The only thing wrong with a proposed rule that would have the U.S. Bureau of Land Management officially consider conservation as one of the “multiple uses” intended for the huge swaths of public land it oversees is that it wasn’t written 47 years ago.
That’s why it is wrong for just about everyone who is everyone in Utah politics to oppose the new rule the BLM wishes to impose upon itself as it enforces the 1976 Federal Land Policy and Management Act, known to friend and foe alike as FLPMA.
The plain language of the proposal (if 22 pages of the Federal Register can be described as “plain language”) is that any reasonable reading of FLPMA would include conservation concerns and efforts on an equal footing with the other potential uses of any bit of federal land.
Outdoor recreation and tourism are clearly the economic backbone of Utah outside the Wasatch Front. They employ more people and generate more income than ranching, drilling and mining put together. Federal land should obviously be managed in a way that, whenever logical, recognizes, protects, even expands, that use.
But those who benefit from other major uses — specifically grazing livestock, mining or drilling for oil and gas and cutting timber — are waving the bloody shirt of federal overreach. They are behaving as if giving conservation interests a seat at the table automatically means the preservation of land will, now and forever, trump every other past, present or future use.
Even though that’s not what the draft rule says.
Republican politicians from throughout the American West are up in arms as well. Among them is Utah Rep. John Curtis, who is leading out on a bill that would block the proposed conservation rule, and any similar move the BLM might make in the future.
At a hearing for the bill the other day, Curtis invoked in one of the Western Republican’s favorite scare tactics, the idea that Western lands should be managed the way Western politicians and extractive industries want them managed, the interests of the American people — and the land itself — be damned.
The 247 million acres under the protection of the BLM across the nation — and the 23 million acres it controls in Utah — are the legacy property of the American people. They belong to every American who lives and works in Utah. And in Colorado. And in New Jersey. And in Florida. And in Germany. And in Japan. And generations yet unborn.
Yes, the decisions on the use of that land matter to Westerners. All those acres are at our front door and affect our lives and livelihoods. Our job prospects and tax base. Our air and water quality. Our ability to continue to live in a state that attracted many of us for its natural beauty and its potential for recreation and contemplation.
Curtis, the rest of the Utah congressional delegation, our governor, Legislature and local elected officials all have a right and a responsibility to stand up for our interests and needs whenever those decisions are made.
But if they want to have any real influence over the decision-making process, they must demonstrate they are reasonable and informed representatives, not just partisan fear mongers. That they will use their positions to craft reasonable laws and rules, not just pitch a fit whenever someone suggests the land held in trust for the American people won’t always have as its highest and best use another drilling rig or grazing allotment.
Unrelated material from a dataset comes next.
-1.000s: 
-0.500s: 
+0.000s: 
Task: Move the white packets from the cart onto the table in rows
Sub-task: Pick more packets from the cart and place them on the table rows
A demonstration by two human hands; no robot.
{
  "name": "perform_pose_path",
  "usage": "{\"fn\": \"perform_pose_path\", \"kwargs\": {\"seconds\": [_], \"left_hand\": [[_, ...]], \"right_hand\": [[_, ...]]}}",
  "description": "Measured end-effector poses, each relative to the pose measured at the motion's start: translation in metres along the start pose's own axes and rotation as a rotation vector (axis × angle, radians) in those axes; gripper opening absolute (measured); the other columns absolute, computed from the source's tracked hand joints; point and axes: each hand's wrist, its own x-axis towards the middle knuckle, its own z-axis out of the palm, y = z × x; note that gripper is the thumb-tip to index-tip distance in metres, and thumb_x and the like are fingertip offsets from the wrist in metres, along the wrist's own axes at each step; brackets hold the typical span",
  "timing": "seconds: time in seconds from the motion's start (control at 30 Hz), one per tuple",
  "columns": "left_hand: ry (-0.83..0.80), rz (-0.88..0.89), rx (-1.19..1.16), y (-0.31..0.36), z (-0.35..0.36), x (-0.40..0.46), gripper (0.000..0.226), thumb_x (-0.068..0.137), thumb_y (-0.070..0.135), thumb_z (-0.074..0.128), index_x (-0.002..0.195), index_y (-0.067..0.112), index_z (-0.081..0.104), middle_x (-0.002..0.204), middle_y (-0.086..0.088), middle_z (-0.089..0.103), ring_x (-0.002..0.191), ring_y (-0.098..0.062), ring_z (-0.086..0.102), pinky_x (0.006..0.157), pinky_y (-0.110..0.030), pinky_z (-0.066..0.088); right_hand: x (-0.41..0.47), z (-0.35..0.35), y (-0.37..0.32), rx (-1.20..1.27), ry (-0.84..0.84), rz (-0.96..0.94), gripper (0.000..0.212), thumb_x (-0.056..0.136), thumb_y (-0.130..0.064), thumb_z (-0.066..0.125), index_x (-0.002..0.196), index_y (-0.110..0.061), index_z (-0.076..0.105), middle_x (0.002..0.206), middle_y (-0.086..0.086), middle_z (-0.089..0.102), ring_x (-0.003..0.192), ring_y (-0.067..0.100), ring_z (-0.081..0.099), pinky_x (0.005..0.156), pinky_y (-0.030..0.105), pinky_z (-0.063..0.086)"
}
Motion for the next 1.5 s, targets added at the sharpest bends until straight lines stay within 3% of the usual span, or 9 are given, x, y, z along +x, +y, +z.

Curtis’ bill fails on that important score. It flies in the face of his oft-stated, and wholly reasonable, position that Western politicians can work across the aisle and not make everything into a partisan feud.
Any serious view of public lands across the West would see that conservation is often — not always, but often — the most logical and far-sighted use of any bit of land. That conservation and economic development are not always, or even usually, at odds with one another. And that there is more than one kind of conservation.
One important tool in the kit for such efforts is something called a conservation lease. That’s a legal gizmo, similar to a grazing allotment or a drilling lease, that would allow conservation groups, Native American nations and others to pay the feds money for the right to designate a specific acreage, for a specific number of years, for efforts to protect, or reclaim, the land.
The main difference between a conservation lease and a drilling lease, for example, would be that the leaseholders would leave the land in a condition that was much better than they found it, to the benefit of the American taxpayer, not permanently scarred by abandoned mines, poorly capped drill sites and denuded landscapes.
Such leases would not — despite the wailing of the extractive industry and Western political leaders — become de facto wilderness or otherwise shut off public access. And the rule specifically states that such conservation efforts could not push aside any existing grazing or drilling right.
The bureaucrats that manage all that Utah land could do a better job of considering the rights and needs of all of us out here. If you’d like to comment on the proposed rule, you can do so until July 5 by visiting regulations/gov and searching for it.
Congress should also be ponying up a lot more money to compensate the state and local governments for the tax revenue they don’t get out of federal lands.
The best way for that to happen is for our elected leaders to show themselves to be the kind of reasonable and informed representatives that Rep. Curtis describes himself as. Not to automatically oppose every reasonable effort to keep those lands healthy and, in a low-impact sort of way, productive for future generations.